» Exercise details
Calculate how many lines of the data hold "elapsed". The answer consists of that number only.

=== Begin Enclosure ===

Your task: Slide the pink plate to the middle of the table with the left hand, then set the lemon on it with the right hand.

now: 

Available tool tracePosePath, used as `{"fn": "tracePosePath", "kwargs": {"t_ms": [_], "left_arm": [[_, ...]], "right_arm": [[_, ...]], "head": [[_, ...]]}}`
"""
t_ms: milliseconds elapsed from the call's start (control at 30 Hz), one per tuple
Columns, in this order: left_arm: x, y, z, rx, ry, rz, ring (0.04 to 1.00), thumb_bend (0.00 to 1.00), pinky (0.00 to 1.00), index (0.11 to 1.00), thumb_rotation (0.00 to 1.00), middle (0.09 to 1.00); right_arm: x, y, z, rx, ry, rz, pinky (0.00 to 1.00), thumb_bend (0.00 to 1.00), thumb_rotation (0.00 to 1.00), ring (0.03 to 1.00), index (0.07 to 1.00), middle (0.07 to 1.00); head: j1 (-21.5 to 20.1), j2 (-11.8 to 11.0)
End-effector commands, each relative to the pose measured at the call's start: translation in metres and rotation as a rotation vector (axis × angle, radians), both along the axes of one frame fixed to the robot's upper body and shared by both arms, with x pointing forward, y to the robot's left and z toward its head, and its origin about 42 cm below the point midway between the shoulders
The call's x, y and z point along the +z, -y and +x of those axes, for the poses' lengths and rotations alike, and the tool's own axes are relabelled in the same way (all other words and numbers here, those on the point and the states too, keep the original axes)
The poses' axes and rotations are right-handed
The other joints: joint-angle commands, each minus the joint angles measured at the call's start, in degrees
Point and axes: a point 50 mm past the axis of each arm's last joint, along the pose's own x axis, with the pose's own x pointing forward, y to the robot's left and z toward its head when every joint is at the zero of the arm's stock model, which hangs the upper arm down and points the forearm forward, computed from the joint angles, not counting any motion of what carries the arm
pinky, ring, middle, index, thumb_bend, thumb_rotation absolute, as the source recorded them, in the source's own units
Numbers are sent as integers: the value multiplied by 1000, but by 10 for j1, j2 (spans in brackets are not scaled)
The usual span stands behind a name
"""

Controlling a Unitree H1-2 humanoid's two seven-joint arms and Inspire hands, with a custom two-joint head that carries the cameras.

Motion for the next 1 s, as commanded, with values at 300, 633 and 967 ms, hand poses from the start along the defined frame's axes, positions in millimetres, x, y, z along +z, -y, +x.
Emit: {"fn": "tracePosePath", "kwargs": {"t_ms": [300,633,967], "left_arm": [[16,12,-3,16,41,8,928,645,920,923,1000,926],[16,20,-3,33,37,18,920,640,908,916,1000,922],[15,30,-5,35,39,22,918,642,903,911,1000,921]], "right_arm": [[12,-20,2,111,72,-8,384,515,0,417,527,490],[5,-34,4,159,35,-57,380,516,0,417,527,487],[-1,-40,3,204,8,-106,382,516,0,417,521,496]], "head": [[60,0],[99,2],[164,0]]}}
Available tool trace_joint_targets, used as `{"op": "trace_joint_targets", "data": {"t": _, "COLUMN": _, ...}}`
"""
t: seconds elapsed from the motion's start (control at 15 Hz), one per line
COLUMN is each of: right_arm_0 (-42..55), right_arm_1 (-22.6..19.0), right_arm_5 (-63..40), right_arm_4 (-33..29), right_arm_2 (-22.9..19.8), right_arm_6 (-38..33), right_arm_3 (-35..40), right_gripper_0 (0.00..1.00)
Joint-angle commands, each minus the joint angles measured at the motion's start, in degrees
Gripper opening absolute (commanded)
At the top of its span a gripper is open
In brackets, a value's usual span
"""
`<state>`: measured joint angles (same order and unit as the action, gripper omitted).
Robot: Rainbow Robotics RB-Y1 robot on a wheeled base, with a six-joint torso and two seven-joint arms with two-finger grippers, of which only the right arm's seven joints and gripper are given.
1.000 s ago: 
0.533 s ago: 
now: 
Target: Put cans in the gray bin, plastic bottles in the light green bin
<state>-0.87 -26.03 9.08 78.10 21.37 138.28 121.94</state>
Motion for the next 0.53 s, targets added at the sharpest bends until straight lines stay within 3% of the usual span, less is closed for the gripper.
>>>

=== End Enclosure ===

» Solved exercise
2